Keeping a Tidy House

ECHILD: Structuring your project and code

Tony Stone

21 Sep 2023

The ONS Duck Book - search for “ONS Duck”

"That's not my duck" book example page
  • Based on the principles in the UK Gov’s Analytical Quality Assurance (“Aqua”) book

    • Arose from the Review of quality assurance of government analytical models after the InterCity West Coast franchise competition in 2012

    • Seeks to ensure appropriate quality assurance of models used by government: their inputs, methodology and outputs

  • Long title: QUality Assurance of Code for Analysis and Research (QUACAR /kwakə/)

    • UK Civil Service Analysis Function guidance
    • Produced by the Analytical Standards and Pipelines (ASaP) hub within the Office for National Statistics (ONS).
  • And you thought initialisms and acronyms in academia were contrived…

Principles (based on Aqua Book)

  • Reproducible
  • Auditable
  • Assured
  • Reproducible analytical pipelines

Reproducible

If you can’t prove that you can run the same analysis, with the same data, and obtain the same results then you are not adding a valuable analysis

With a repeatable, transparent production process we can:

  • Focus on verifying that the analysis is sensible (rather than worry about whether the code runs)
  • Reuse and build on the methods

Requires good documentation, not simply code in a repo.

Auditable

  • Transparency can help to increase trustworthiness
  • More 👀 = tips and increased identification of flaws = improved analyses
  • Document design decisions:
    • Who?
    • When?
    • What evidence?

Requires good documentation.

Assured

Quality assurance is time-consuming and resource-intensive

  • Quality assure code and outputs proportionately

  • Some assurance processes can be automated, e.g.

    does your code run

  • …But not all, e.g.

    does your code do what you think it does (though automation can help here)
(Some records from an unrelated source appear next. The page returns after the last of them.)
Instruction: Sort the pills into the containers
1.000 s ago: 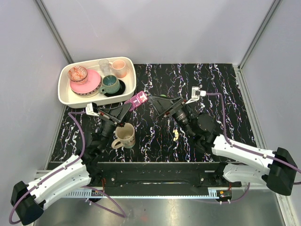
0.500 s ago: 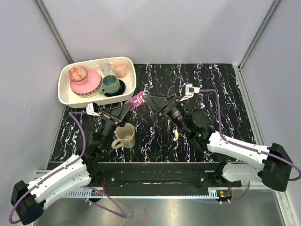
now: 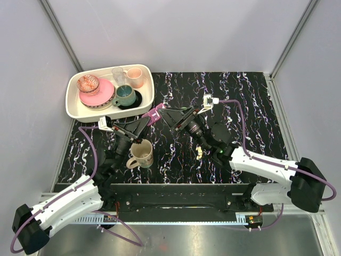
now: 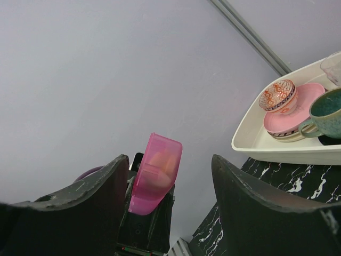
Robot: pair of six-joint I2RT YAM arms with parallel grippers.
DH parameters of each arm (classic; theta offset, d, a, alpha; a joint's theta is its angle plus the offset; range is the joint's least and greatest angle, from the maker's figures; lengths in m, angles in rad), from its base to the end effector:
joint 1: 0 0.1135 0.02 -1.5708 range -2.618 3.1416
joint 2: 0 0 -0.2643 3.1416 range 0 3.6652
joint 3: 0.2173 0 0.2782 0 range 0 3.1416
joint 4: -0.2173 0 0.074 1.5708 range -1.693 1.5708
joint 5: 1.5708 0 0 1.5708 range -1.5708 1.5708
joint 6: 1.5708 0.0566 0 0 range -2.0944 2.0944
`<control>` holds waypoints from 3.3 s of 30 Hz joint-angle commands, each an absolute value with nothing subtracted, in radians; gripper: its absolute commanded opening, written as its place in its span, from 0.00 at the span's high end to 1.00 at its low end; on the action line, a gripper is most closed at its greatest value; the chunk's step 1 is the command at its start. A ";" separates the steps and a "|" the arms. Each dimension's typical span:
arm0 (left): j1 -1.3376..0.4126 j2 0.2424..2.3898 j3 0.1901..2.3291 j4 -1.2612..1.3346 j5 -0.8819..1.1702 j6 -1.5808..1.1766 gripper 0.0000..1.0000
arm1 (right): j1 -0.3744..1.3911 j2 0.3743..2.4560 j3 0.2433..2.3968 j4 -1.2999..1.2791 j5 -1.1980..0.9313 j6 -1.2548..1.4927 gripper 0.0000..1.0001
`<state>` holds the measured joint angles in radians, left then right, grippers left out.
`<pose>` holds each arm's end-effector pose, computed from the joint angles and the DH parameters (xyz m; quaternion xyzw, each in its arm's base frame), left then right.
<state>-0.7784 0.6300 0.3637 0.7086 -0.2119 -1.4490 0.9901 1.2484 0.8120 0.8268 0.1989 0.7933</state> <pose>0.1516 -0.1328 0.3109 -0.2594 0.4728 -0.7290 0.4216 0.1890 0.2677 0.3530 0.0277 0.5592 0.6086 0.5623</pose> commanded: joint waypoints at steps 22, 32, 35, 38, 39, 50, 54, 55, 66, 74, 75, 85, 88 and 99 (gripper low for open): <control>-0.782 0.598 0.354 0.749 -0.221 -1.477 1.00 | 0.994 1.287 0.885 0.899 0.193 0.769 0.96; -0.782 0.600 0.359 0.750 -0.212 -1.482 1.00 | 0.992 1.308 0.890 0.931 0.196 0.761 0.53; -0.782 0.597 0.359 0.747 -0.210 -1.483 1.00 | 0.992 1.319 0.891 0.956 0.195 0.765 0.53; -0.781 0.592 0.354 0.746 -0.210 -1.486 1.00 | 0.992 1.331 0.897 0.965 0.195 0.769 0.52; -0.782 0.591 0.353 0.747 -0.209 -1.488 1.00 | 0.992 1.333 0.902 0.968 0.192 0.769 0.52; -0.781 0.580 0.339 0.741 -0.207 -1.494 1.00 | 0.991 1.348 0.916 1.000 0.196 0.773 0.51; -0.782 0.578 0.341 0.738 -0.207 -1.494 1.00 | 0.991 1.356 0.920 0.997 0.195 0.781 0.67; -0.782 0.578 0.342 0.738 -0.206 -1.494 1.00 | 0.991 1.358 0.920 0.996 0.199 0.785 0.77; -0.782 0.584 0.348 0.735 -0.202 -1.494 1.00 | 0.991 1.344 0.942 0.927 0.189 0.778 1.00; -0.782 0.578 0.342 0.732 -0.206 -1.494 1.00 | 0.991 1.322 0.927 0.910 0.195 0.769 0.48; -0.782 0.578 0.341 0.732 -0.206 -1.494 1.00 | 0.992 1.324 0.922 0.911 0.195 0.769 0.48; -0.782 0.572 0.337 0.733 -0.206 -1.494 1.00 | 0.991 1.330 0.922 0.917 0.189 0.775 1.00; -0.782 0.572 0.336 0.733 -0.207 -1.494 1.00 | 0.989 1.327 0.920 0.920 0.187 0.770 0.57; -0.782 0.574 0.337 0.733 -0.204 -1.494 1.00 | 0.991 1.322 0.928 0.885 0.195 0.784 1.00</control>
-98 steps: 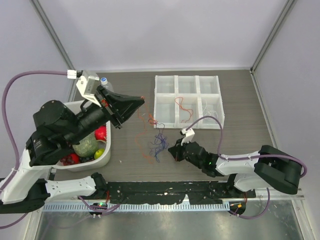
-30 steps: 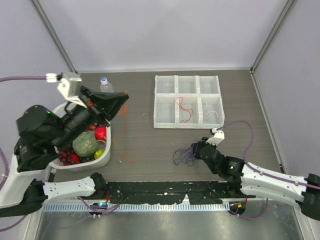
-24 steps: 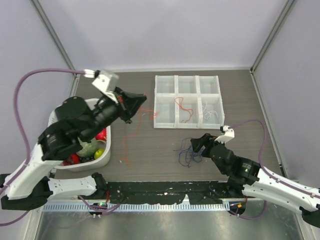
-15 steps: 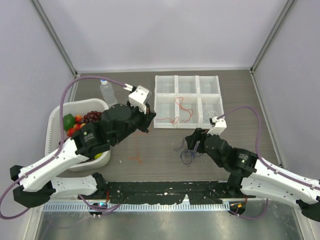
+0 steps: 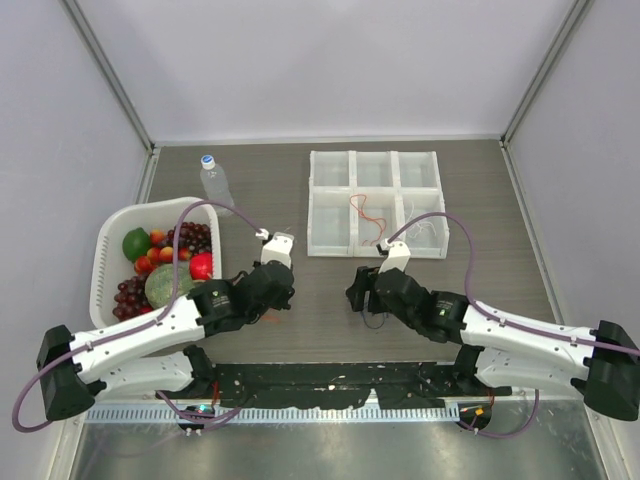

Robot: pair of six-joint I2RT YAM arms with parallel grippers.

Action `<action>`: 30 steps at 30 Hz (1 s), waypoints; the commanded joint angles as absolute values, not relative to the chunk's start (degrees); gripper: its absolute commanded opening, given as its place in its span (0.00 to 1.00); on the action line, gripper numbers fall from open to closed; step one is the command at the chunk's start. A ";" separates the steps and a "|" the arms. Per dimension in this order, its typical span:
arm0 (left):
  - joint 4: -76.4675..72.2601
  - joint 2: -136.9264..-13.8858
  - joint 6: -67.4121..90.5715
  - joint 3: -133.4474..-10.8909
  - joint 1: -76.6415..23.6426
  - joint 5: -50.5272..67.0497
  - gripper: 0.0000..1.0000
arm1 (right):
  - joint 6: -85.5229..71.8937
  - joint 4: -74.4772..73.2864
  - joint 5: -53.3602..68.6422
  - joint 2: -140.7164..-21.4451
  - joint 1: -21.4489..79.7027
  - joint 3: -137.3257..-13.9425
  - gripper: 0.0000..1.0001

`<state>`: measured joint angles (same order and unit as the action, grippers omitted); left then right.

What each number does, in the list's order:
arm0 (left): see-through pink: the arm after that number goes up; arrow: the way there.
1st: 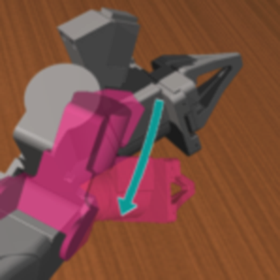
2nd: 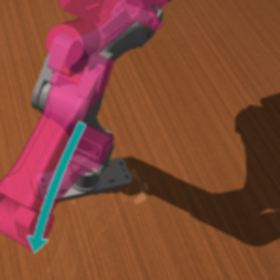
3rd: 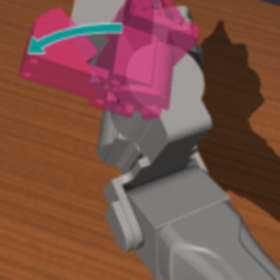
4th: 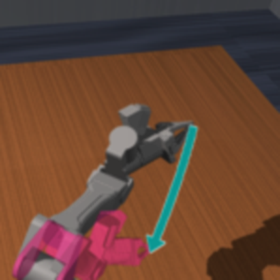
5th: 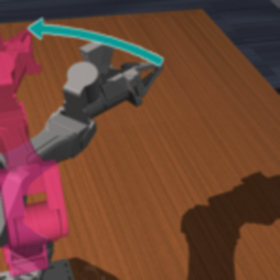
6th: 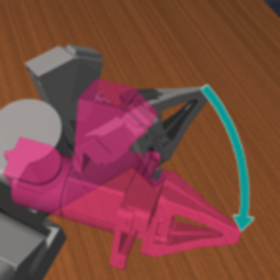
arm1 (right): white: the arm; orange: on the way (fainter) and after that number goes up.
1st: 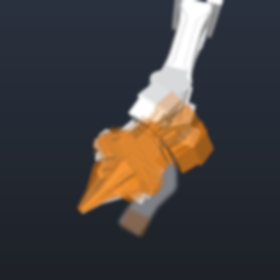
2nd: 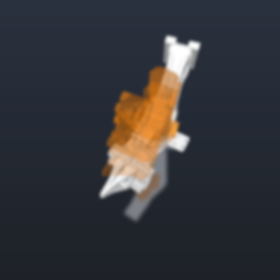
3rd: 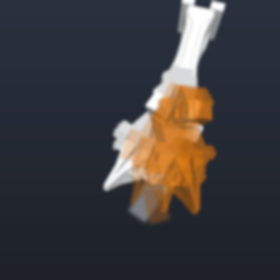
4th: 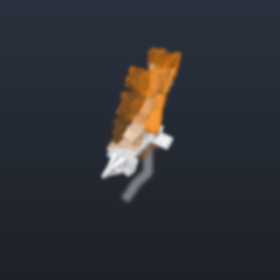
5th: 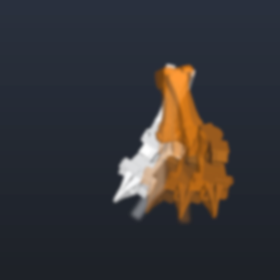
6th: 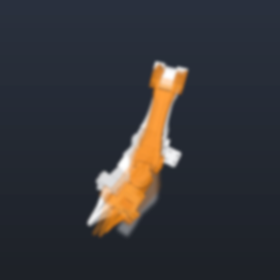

Document any quality assurance processes or their absence.

Reproducible analytical pipelines (RAP)

This is most helpful when conducting the same analysis routinely (e.g. official statistic).

Less helpful in research when generally developing new, one-time analyses.

However, both should adopt a modular design:

break complex logic down into small, understandable chunks that can be documented and tested more easily.

Structuring your project (from Duck Book)

  • Good directory structure
  • Consistent file and directory name conventions
  • Organise analysis as a Directed Acyclic Graph
  • Preserve input data
  • Check outputs are disposable
  • Modular design

Directory structure

Good directory structure and file hygiene goes a long way…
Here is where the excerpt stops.